Brief | I'd like an exact copy of every line from the start of the entries below through the line containing "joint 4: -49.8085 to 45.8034", please.
Data records section start
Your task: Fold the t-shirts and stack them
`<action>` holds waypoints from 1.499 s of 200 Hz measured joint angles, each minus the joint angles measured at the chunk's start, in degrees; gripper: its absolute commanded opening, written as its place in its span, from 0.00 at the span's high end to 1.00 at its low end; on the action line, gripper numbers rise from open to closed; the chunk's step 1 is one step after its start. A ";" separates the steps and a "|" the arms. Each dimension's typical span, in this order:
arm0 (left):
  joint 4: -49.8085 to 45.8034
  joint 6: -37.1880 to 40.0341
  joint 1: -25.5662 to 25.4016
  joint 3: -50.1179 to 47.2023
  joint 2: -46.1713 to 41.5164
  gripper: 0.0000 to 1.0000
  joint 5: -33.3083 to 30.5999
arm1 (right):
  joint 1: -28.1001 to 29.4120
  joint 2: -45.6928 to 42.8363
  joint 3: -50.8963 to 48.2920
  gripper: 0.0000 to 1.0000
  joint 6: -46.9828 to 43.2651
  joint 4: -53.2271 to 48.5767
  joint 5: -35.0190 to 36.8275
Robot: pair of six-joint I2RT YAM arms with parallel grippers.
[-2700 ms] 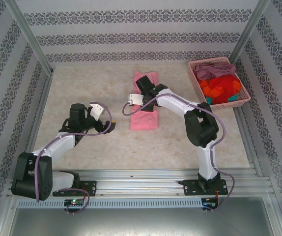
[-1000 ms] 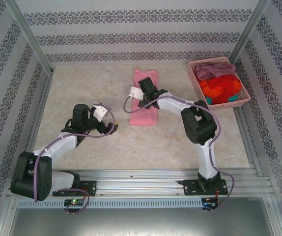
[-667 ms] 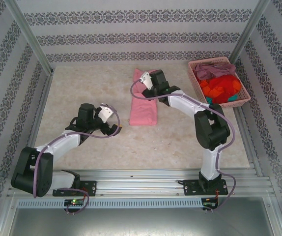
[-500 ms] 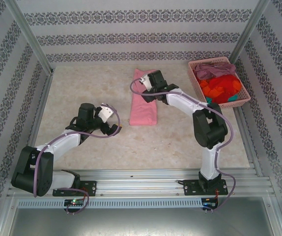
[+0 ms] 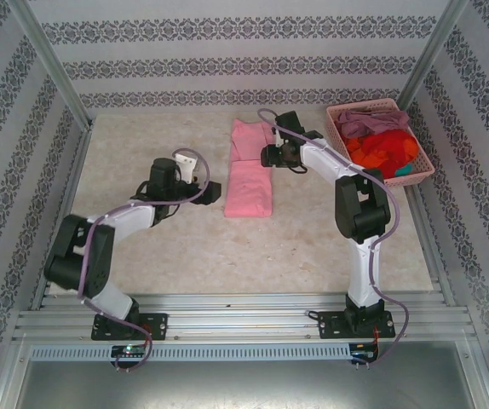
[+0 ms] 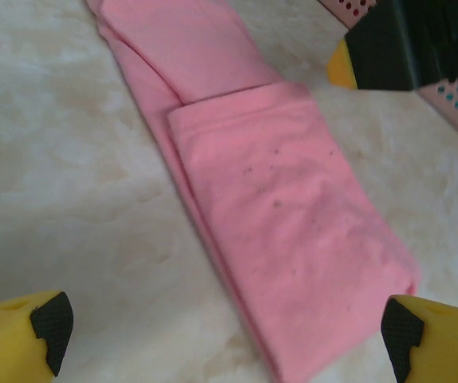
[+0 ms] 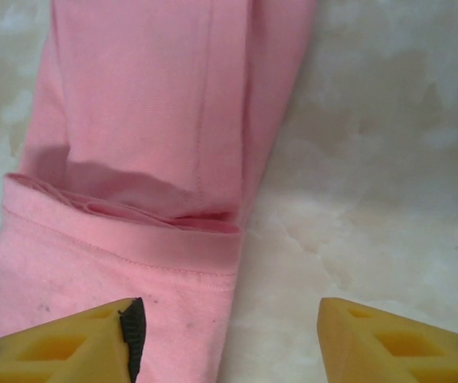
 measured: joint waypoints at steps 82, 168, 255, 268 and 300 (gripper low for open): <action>4.22 -18.34 -5.73 7.06 13.88 0.18 3.10 | -1.07 5.79 -1.20 0.69 8.39 5.46 -12.90; 8.63 -23.30 -8.07 3.72 15.93 0.57 4.52 | -1.05 7.82 2.03 0.67 7.48 6.01 -17.29; 12.33 -23.45 -6.82 -2.56 11.39 0.25 4.35 | -0.52 -13.46 -20.65 0.15 -10.93 15.34 -13.31; 12.52 -22.67 -4.96 -4.26 8.70 0.24 4.63 | 0.57 -18.18 -24.85 0.14 -18.67 16.39 -12.66; 13.20 -21.09 3.15 -9.01 1.90 0.22 5.73 | 8.41 -23.82 -31.63 0.14 -41.16 16.81 -10.21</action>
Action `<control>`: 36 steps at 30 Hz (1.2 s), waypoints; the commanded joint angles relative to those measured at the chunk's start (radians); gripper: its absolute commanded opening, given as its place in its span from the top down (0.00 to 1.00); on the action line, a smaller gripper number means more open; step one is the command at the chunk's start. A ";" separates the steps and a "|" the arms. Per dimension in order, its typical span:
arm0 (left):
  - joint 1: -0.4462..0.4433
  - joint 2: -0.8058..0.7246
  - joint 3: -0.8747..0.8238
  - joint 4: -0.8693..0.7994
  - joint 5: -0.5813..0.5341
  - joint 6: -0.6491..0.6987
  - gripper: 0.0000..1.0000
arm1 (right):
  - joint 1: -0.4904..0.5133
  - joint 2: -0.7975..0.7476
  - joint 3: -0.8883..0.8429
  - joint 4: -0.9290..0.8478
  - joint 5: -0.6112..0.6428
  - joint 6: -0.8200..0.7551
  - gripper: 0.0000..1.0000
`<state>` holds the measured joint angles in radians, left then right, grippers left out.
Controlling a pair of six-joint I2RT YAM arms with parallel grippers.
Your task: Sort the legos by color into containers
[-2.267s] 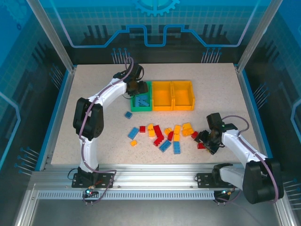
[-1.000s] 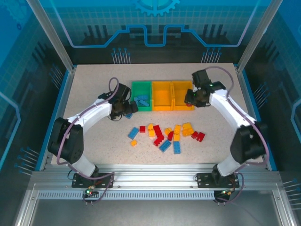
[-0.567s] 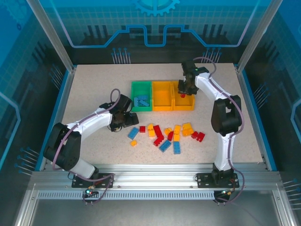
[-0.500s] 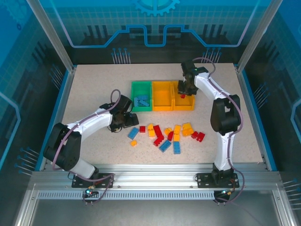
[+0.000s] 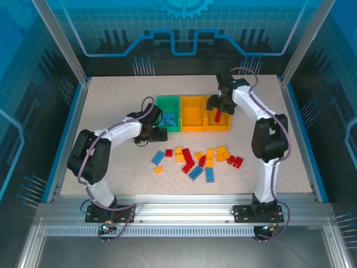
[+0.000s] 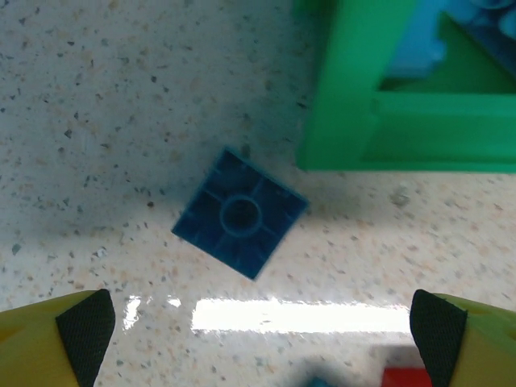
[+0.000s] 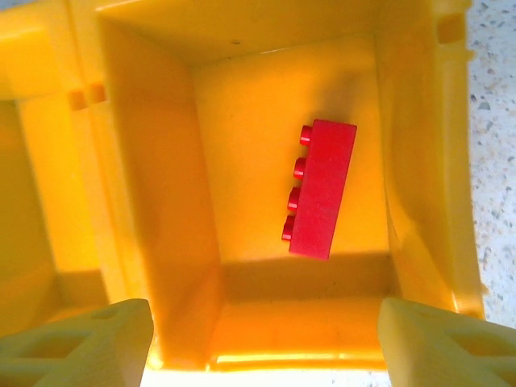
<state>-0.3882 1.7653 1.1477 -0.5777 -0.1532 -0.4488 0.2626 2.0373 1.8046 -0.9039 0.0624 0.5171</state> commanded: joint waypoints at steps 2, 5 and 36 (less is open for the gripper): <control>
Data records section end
Problem solution |
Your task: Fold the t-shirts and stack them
`<action>` holds waypoints from 1.499 s of 200 Hz measured joint angles, each minus the joint angles measured at the chunk's start, in degrees; gripper: its absolute commanded opening, written as its place in its span, from 0.00 at the span's high end to 1.00 at its low end; on the action line, gripper numbers rise from open to closed; the chunk's step 1 is one step after its start. A ";" separates the steps and a "|" the arms. Each dimension's typical span, in this order:
arm0 (left):
  joint 4: -49.8085 to 45.8034

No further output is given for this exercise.